Potrei fare i nomi di tutti, dagli oncologi/e che mi hanno seguito, alle infermiere che mi hanno sempre assistito con molto di più della pur richiesta professionalità. L’umanità, l’empatia e la simpatia, che sono una plusvalenza preziosa. Personalmente non posso che provare un’infinita gratitudine nei confronti di tutti loro. […] Non credo neanche che i rapporti umani si rinsaldino di fronte ad un bar fisico piuttosto che ad una macchinetta. Anche qui di cosa si parla? Ma vi pare un Problema? Certo, tutti preferiscono un cornetto fresco e un cappuccino fatto all’istante da un essere umano, piuttosto che da una macchina, ma ripeto, non mi sembra neanche il caso di parlarne o di farlo diventare un problema. Le persone, se vogliono, possono socializzare e creare un legame umano di fronte a un bar fisico o ad una macchinetta».
Della stessa opinione è Paola Masia:
«Mi preme sottolineare il mio totale dissenso da ciò che ho letto sul quinto piano. Io non mi sento dal salumiere se prendo un numero per fare una terapia, una visita o un prelievo.

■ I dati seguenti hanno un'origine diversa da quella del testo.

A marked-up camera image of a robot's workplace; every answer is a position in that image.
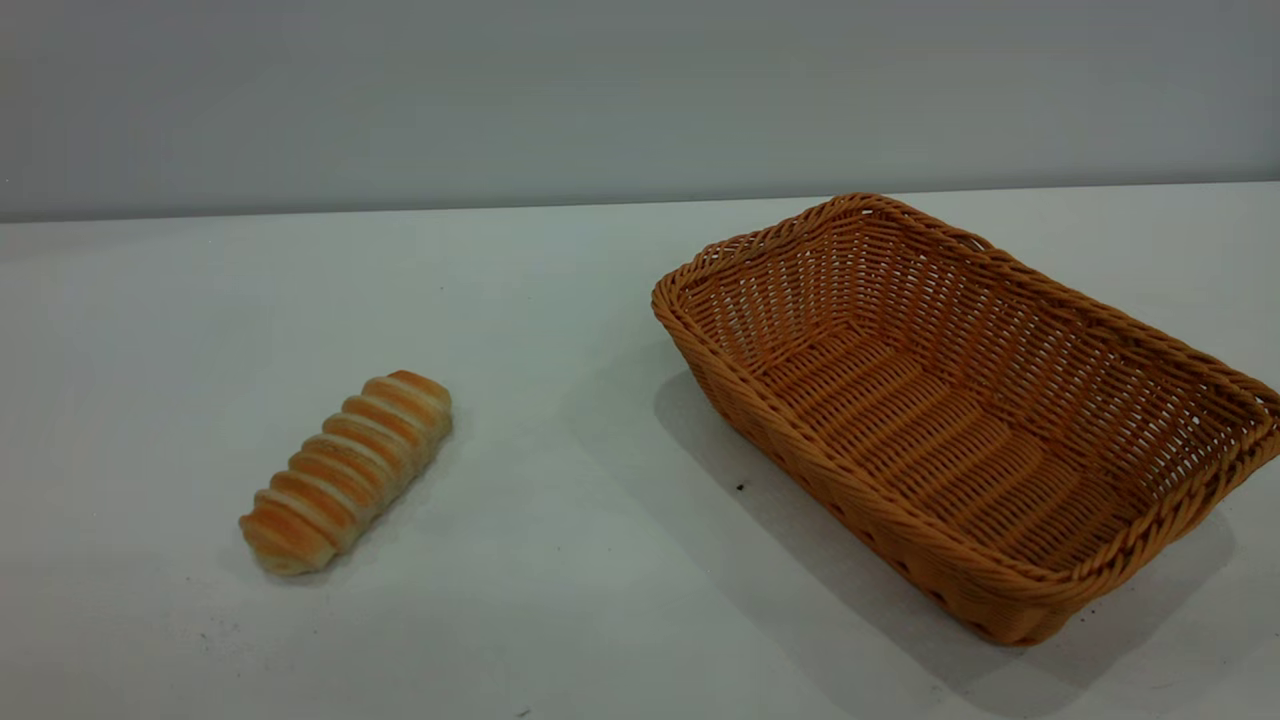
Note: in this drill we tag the ridged golden bread roll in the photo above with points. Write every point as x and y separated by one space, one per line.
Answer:
345 470

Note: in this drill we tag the orange woven wicker basket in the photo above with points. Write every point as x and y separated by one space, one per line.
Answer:
900 420

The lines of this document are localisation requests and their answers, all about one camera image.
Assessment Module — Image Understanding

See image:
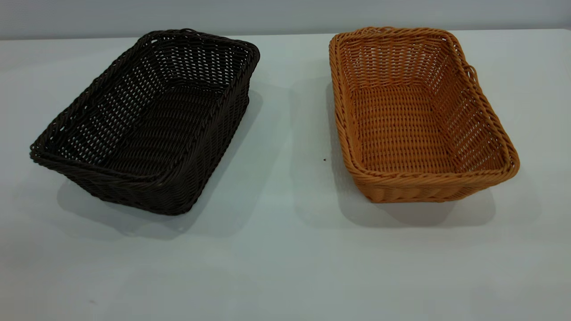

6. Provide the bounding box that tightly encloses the orange wicker basket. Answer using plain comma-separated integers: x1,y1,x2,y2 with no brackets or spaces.
329,26,521,204

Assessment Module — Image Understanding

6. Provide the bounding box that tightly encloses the black wicker basket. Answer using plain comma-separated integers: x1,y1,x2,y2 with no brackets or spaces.
29,29,261,216

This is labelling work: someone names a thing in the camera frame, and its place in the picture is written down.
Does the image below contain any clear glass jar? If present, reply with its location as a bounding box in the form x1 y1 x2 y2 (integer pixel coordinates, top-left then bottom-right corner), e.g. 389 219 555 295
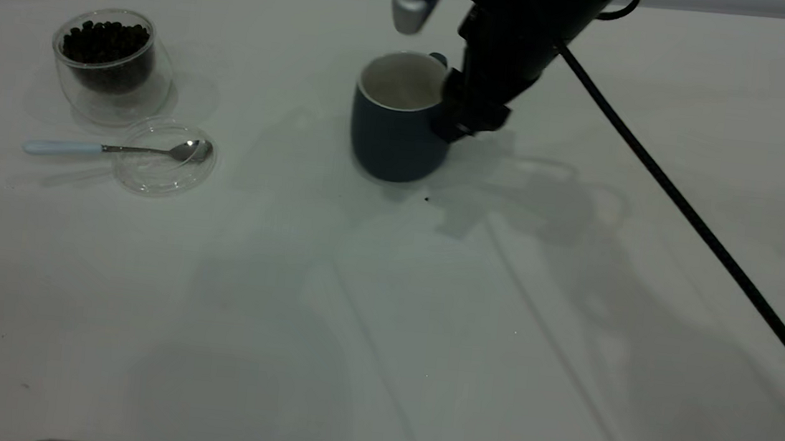
44 2 181 133

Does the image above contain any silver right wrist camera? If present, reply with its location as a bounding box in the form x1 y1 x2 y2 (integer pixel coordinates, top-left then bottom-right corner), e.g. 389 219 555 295
389 0 452 39

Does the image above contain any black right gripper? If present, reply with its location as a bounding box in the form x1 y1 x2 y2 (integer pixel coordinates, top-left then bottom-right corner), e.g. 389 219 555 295
436 0 566 153

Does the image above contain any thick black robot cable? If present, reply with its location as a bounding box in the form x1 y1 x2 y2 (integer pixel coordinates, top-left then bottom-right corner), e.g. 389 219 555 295
527 0 785 404

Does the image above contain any dark coffee beans pile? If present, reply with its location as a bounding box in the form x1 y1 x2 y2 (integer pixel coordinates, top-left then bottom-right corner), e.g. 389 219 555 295
57 16 160 99

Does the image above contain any clear round glass lid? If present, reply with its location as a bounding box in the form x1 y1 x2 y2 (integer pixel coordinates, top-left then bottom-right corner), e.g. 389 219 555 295
109 113 221 202

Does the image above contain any dark grey blue mug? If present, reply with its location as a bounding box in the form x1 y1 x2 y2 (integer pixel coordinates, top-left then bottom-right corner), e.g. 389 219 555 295
345 44 461 188

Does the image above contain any spoon with light blue handle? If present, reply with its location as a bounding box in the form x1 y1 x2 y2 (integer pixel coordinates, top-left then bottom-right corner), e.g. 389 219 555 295
22 123 215 174

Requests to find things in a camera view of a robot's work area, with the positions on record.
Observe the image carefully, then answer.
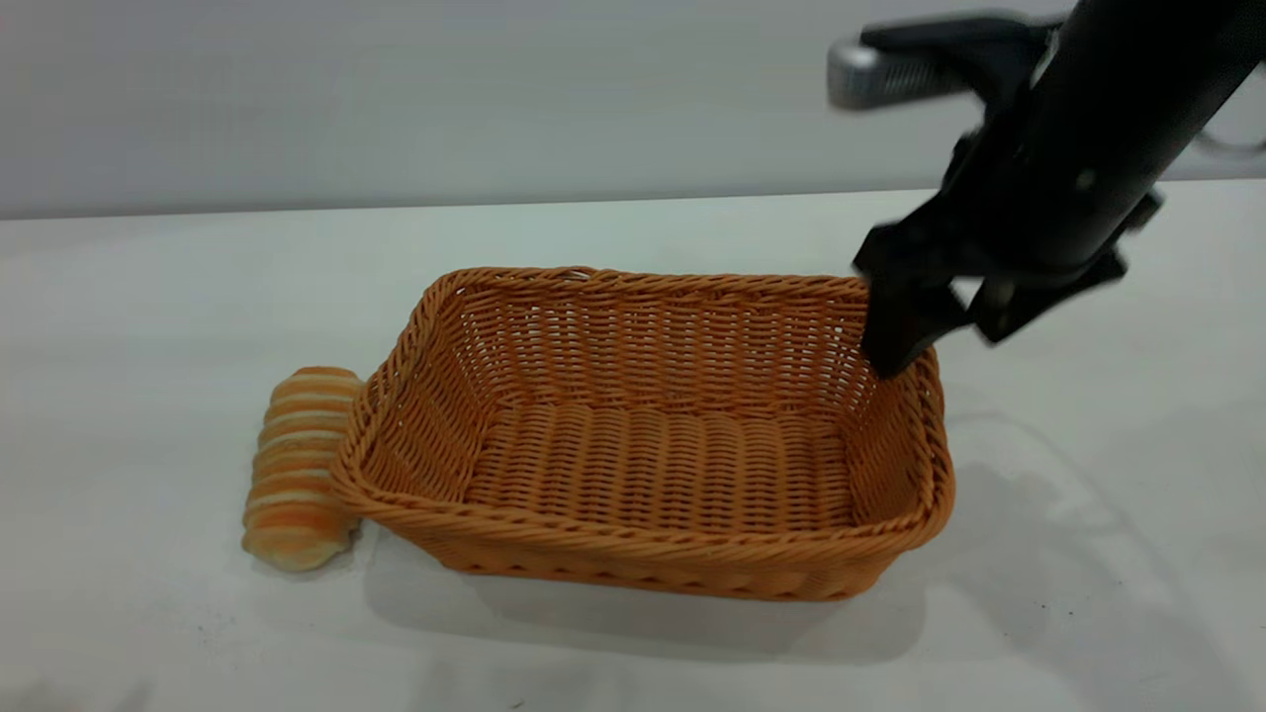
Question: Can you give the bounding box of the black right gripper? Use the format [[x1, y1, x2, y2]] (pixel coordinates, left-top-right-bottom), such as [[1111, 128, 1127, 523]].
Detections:
[[854, 127, 1180, 381]]

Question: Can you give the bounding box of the orange woven wicker basket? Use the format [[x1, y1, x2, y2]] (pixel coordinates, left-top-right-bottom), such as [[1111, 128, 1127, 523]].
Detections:
[[329, 265, 956, 602]]

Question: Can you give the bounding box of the striped orange bread roll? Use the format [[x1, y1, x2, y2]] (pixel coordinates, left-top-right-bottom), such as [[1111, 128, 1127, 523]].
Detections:
[[241, 366, 368, 573]]

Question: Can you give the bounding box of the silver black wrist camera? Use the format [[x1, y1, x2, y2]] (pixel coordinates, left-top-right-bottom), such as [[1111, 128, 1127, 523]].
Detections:
[[828, 12, 1064, 112]]

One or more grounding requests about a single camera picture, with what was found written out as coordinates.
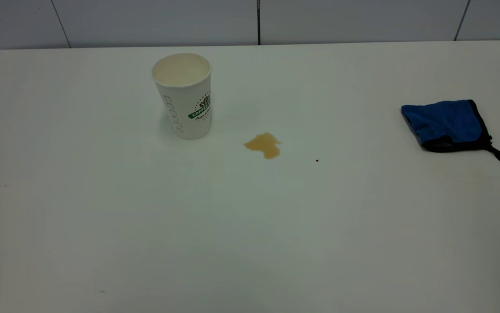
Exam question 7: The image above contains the white paper coffee cup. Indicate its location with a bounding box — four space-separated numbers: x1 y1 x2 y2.
151 53 213 140

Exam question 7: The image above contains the blue cloth with black trim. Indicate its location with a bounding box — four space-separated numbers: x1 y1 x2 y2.
401 100 500 165

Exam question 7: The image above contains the brown coffee spill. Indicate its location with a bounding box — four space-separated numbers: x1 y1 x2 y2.
244 132 283 159

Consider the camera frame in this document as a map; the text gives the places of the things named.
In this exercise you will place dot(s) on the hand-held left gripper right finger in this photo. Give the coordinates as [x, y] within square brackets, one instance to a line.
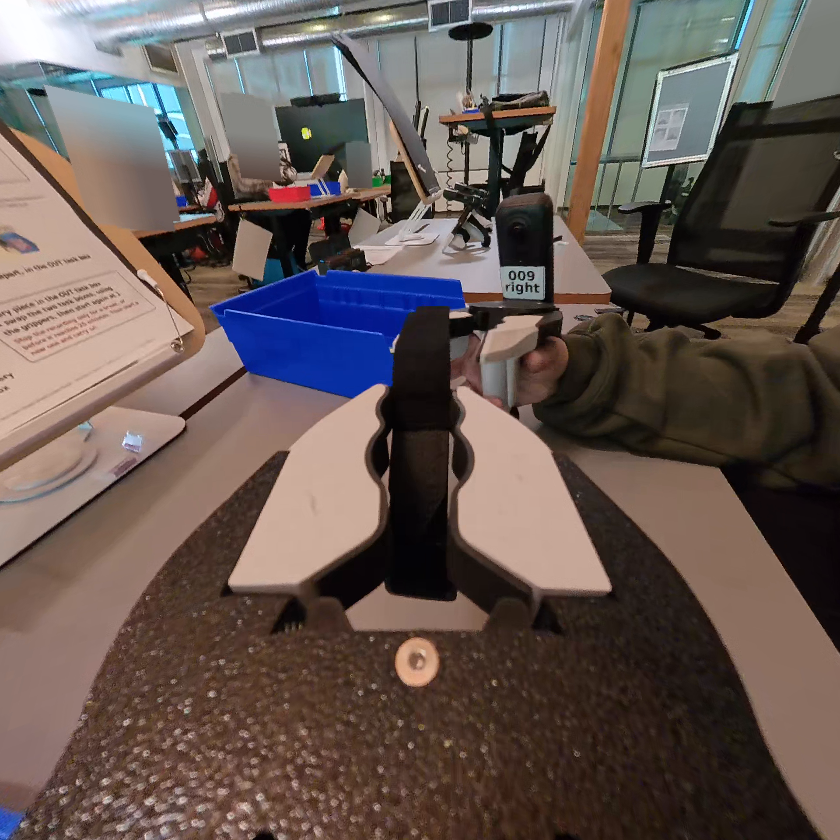
[525, 499]

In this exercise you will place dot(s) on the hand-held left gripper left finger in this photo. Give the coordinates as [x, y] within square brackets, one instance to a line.
[315, 485]

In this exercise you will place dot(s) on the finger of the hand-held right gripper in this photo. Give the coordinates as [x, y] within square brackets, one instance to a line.
[463, 346]

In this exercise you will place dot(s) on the person's right forearm green sleeve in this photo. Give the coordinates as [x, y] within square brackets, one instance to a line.
[656, 387]

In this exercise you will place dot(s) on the person's right hand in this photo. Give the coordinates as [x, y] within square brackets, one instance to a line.
[544, 371]

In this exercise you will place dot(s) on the grey office table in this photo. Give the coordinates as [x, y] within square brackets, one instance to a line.
[525, 275]

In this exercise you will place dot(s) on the black device on table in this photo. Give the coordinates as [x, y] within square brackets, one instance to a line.
[467, 210]

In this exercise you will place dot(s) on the wooden standing desk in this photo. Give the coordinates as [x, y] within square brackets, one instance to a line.
[499, 118]

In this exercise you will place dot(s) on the blue plastic bin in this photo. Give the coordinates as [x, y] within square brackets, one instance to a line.
[341, 328]

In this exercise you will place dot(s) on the dark panel on white stand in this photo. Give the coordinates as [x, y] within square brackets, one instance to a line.
[400, 124]

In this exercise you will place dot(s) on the small clear plastic piece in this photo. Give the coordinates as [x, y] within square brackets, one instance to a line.
[133, 441]

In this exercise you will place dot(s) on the framed notice board on stand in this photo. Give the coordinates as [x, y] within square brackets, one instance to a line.
[689, 111]

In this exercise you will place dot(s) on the black mesh office chair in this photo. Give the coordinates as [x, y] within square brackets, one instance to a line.
[741, 216]

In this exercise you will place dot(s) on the black monitor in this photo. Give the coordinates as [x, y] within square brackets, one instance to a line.
[321, 134]

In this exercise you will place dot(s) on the red box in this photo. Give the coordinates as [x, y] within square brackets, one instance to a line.
[289, 194]

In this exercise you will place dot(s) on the small grey monitor back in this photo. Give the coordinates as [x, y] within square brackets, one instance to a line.
[253, 134]

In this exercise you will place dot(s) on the instruction sheet on wooden stand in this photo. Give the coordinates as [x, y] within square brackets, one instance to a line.
[59, 308]

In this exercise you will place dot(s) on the large grey monitor back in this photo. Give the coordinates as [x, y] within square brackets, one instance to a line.
[111, 157]

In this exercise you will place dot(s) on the wooden post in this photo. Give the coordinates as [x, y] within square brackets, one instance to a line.
[598, 118]

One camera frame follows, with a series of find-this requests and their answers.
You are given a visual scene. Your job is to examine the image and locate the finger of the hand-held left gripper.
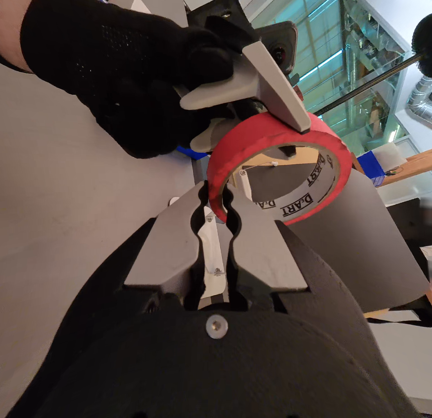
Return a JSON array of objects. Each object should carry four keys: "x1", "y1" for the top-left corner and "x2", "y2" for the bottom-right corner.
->
[
  {"x1": 242, "y1": 39, "x2": 312, "y2": 134},
  {"x1": 261, "y1": 145, "x2": 297, "y2": 160}
]

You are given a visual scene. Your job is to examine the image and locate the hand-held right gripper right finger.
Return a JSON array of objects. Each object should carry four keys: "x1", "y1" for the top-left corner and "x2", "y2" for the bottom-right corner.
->
[{"x1": 221, "y1": 183, "x2": 309, "y2": 312}]

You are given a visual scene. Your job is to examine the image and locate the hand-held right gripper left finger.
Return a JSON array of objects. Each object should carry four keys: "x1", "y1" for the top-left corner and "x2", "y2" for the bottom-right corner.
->
[{"x1": 124, "y1": 180, "x2": 207, "y2": 311}]

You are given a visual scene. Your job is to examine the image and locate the red tape roll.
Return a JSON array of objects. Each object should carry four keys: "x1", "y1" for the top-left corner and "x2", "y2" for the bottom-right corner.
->
[{"x1": 207, "y1": 112, "x2": 352, "y2": 227}]

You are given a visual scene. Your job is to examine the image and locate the person's left forearm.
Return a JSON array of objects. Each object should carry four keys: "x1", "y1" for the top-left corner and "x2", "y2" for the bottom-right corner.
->
[{"x1": 0, "y1": 0, "x2": 39, "y2": 75}]

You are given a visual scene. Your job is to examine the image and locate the person's left hand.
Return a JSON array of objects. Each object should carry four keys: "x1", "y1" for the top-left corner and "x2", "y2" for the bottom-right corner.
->
[{"x1": 20, "y1": 0, "x2": 237, "y2": 159}]

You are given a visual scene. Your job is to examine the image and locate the blue plastic bin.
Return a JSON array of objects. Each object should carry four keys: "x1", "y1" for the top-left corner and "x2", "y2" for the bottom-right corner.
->
[{"x1": 357, "y1": 151, "x2": 386, "y2": 186}]

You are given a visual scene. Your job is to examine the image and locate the black panel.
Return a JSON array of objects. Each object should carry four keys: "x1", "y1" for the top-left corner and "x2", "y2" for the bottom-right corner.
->
[{"x1": 245, "y1": 163, "x2": 430, "y2": 313}]

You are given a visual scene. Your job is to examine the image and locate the black stand pole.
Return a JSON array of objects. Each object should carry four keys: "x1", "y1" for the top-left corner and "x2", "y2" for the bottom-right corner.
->
[{"x1": 314, "y1": 52, "x2": 426, "y2": 117}]

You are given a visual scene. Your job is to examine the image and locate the translucent plastic box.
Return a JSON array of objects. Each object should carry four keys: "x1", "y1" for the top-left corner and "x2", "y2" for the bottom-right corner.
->
[{"x1": 371, "y1": 142, "x2": 408, "y2": 175}]

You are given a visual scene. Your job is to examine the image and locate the wooden desk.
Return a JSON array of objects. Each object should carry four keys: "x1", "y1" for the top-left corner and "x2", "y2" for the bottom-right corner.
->
[{"x1": 375, "y1": 151, "x2": 432, "y2": 186}]

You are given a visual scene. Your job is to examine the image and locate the black fuzzy microphone cover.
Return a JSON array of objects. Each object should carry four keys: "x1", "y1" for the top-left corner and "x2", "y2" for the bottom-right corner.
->
[{"x1": 411, "y1": 14, "x2": 432, "y2": 77}]

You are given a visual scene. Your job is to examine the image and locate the white pull cord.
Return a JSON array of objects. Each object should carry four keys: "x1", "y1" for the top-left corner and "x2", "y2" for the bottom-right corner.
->
[{"x1": 240, "y1": 161, "x2": 279, "y2": 175}]

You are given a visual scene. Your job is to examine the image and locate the white mounting bracket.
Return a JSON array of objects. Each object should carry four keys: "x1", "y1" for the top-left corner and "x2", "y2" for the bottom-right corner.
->
[{"x1": 197, "y1": 169, "x2": 253, "y2": 300}]

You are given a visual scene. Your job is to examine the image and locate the silver ventilation duct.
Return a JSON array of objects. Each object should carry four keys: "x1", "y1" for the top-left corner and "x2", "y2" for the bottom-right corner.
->
[{"x1": 407, "y1": 76, "x2": 432, "y2": 121}]

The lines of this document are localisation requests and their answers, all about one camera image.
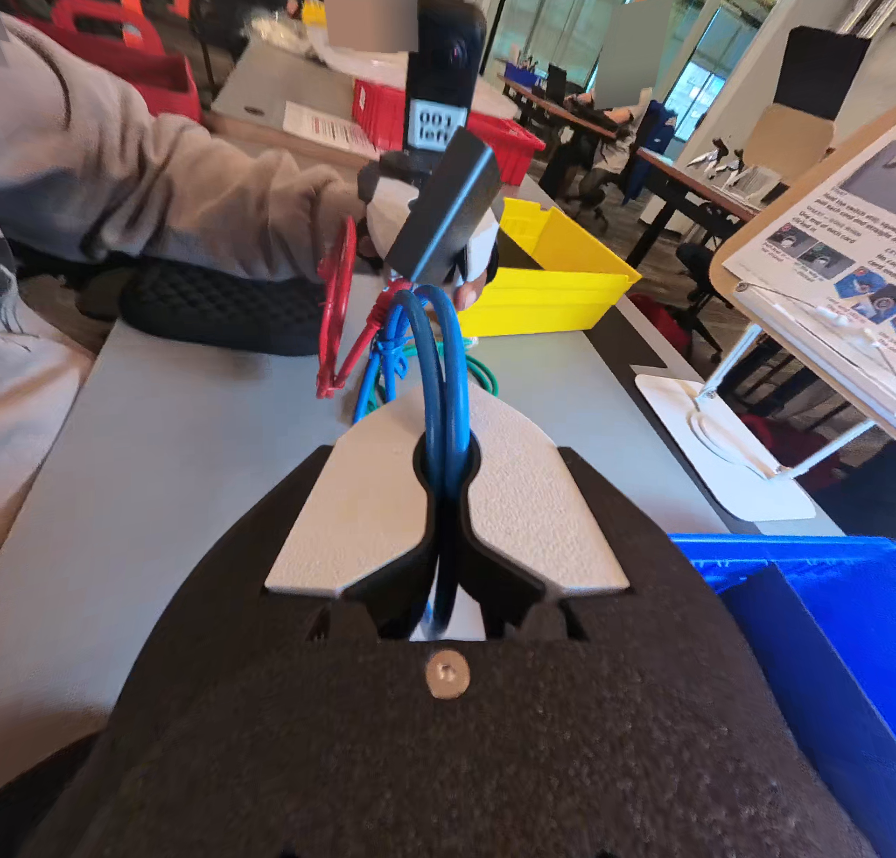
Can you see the red plastic crate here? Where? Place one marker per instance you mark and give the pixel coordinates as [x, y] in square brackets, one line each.
[504, 144]

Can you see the black quilted wrist cushion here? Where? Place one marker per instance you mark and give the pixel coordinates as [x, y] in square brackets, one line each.
[224, 305]

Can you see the red tote basket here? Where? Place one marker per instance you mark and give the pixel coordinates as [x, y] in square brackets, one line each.
[161, 81]

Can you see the paper with red label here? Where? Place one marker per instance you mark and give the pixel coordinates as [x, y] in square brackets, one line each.
[329, 126]

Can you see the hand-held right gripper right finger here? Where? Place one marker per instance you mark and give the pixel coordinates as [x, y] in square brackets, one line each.
[532, 515]

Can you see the person's left forearm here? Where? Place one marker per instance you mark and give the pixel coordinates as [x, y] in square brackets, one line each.
[175, 186]

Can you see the black office chair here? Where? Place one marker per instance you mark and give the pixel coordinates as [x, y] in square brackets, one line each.
[700, 263]

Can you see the person's left hand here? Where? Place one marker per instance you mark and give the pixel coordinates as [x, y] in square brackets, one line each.
[470, 292]

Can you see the blue plastic bin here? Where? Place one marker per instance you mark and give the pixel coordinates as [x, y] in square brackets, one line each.
[826, 627]

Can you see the wooden office table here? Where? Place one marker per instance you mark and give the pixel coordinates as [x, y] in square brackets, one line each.
[693, 182]
[553, 105]

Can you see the cardboard piece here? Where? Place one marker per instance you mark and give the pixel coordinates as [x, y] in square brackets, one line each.
[784, 137]

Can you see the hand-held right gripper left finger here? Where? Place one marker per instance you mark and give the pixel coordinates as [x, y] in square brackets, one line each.
[357, 508]

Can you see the printed instruction sheet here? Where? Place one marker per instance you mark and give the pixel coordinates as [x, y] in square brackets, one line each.
[826, 242]

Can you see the black upright panel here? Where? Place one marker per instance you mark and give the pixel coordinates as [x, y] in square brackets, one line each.
[822, 67]

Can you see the person's torso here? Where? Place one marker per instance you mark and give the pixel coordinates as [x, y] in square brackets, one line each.
[35, 382]

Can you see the yellow plastic bin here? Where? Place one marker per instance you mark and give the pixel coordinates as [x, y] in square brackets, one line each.
[546, 298]

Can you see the wooden display board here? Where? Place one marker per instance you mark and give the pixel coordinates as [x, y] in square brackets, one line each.
[728, 256]

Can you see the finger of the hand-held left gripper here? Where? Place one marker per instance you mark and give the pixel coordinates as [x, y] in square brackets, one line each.
[484, 249]

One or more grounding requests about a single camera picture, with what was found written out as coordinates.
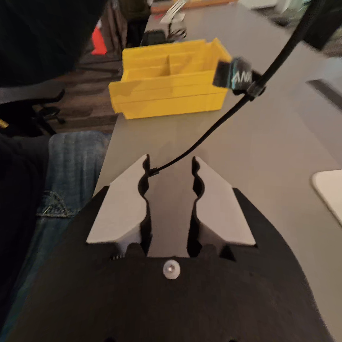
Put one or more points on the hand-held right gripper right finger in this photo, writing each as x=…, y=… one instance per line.
x=222, y=214

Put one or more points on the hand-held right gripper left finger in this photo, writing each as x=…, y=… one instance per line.
x=120, y=214

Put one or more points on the yellow plastic bin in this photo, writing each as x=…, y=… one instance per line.
x=160, y=91

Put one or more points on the person's left forearm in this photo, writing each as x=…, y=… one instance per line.
x=37, y=37

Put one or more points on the person's legs in jeans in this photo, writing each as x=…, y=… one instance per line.
x=69, y=171

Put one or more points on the black chair armrest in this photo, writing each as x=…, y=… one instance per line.
x=26, y=99

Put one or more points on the orange cone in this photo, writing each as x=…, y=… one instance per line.
x=99, y=43

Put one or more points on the black electronics box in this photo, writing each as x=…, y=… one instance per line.
x=154, y=37

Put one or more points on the wooden desk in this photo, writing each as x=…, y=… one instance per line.
x=203, y=4

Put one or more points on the black office chair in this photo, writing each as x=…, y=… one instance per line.
x=328, y=29

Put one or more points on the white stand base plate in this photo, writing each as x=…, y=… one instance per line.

Il Businco è un centro di eccellenza regionale e come tale è “ frequentato” da tante persone speranzose di guarire».
Stefania Parodo ricorda la sua esperienza dalla diagnosi alla terapia:
«Credo ci siano diverse cose da migliorare, per rendere più confortevole la permanenza di qualche ora o di qualche giorno, basta stare dieci minuti al quinto piano e osservare come procedono le cose: i pazienti sono tanti e il personale, pur oberato di lavoro, non è mai frettoloso e dedicano il tempo necessario ad ogni paziente e in accettazione risolvono ogni richiesta in tempo zero, e ce ne sono tante».
E ancora Claudia Puddu che precisa sulla questione del “numeretto come fossimo dal salumiere”:
«Voglio dire grazie a chi mi chiama per nome dopo essermi registrata con quel numero all’accettazione (definirei questo metodo semplicemente “organizzazione funzionale”), perché all’oncologico non sei un numero ma sei una persona con un’identità, perché ci si prende cura non del paziente ma della persona, io questa la definisco buona sanità che dobbiamo valorizzare».